I didn’t have to explain Tobias’s address to another driver.
I didn’t have to wonder whether I was doing the wrong thing by bringing strangers through the gate.
I could just sit here, in the quiet, and let myself be taken somewhere I was apparently supposed to be.
That was dangerous, maybe.
How easy that felt.
I watched my reflection in the darkened window as the city thinned and the road opened ahead.
By the time the first glimpse of coastline appeared in the distance, my nerves had settled into something softer.
Not calm.
Not exactly.
But close enough that I could breathe around it.

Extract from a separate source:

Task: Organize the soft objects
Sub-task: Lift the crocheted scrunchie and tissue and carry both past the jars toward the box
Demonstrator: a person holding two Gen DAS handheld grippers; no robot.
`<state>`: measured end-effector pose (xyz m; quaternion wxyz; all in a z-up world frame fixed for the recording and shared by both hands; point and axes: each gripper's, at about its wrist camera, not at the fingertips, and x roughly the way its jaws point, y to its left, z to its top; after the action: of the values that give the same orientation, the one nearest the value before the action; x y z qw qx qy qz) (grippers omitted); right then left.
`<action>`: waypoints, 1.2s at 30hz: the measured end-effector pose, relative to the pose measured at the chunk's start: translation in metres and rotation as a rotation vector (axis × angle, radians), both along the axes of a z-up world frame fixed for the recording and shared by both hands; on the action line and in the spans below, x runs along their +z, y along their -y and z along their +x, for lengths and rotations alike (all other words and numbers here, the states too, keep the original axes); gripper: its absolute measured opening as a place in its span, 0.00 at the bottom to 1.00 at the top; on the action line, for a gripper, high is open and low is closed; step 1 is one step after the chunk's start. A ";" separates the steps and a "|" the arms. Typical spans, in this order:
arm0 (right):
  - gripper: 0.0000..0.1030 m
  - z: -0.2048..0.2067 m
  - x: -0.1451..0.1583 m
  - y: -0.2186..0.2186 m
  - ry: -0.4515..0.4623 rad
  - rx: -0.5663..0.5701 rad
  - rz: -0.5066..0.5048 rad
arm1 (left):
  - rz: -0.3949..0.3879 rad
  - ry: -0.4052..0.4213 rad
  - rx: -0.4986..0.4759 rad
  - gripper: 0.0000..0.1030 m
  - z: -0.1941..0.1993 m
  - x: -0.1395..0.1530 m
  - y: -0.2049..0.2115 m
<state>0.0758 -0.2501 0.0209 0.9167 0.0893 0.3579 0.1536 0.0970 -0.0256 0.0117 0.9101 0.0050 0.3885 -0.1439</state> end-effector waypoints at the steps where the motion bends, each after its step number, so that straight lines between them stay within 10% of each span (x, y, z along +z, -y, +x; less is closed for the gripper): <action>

The road followed the coast in long, clean curves, the ocean flashing between buildings at first, then between gaps in the scrubby trees as the city loosened its grip around us. I let myself zone out and watch the world go by, the water sparkling and bright every time it came into view.
That lasted maybe four minutes.
“So,” Ben said from the front, his voice carrying easily through the open divider, “since we’ll be doing this most mornings now, feel free to ask me anything you want to know.”
I glanced toward the rearview mirror.
“About the security stuff?”
“That too,” he said. “But I meant about Tobias.”
My stomach did a very strange, very unnecessary little flip.
“Oh.”
Ben’s eyes flicked to mine in the mirror, blue and bright with the kind of amusement that made me feel like he knew exactly what that one syllable meant.
“You don’t have to,” he added. “But most people have questions.”
“I don’t,” I said too quickly.
The corner of his mouth twitched. “Alright.”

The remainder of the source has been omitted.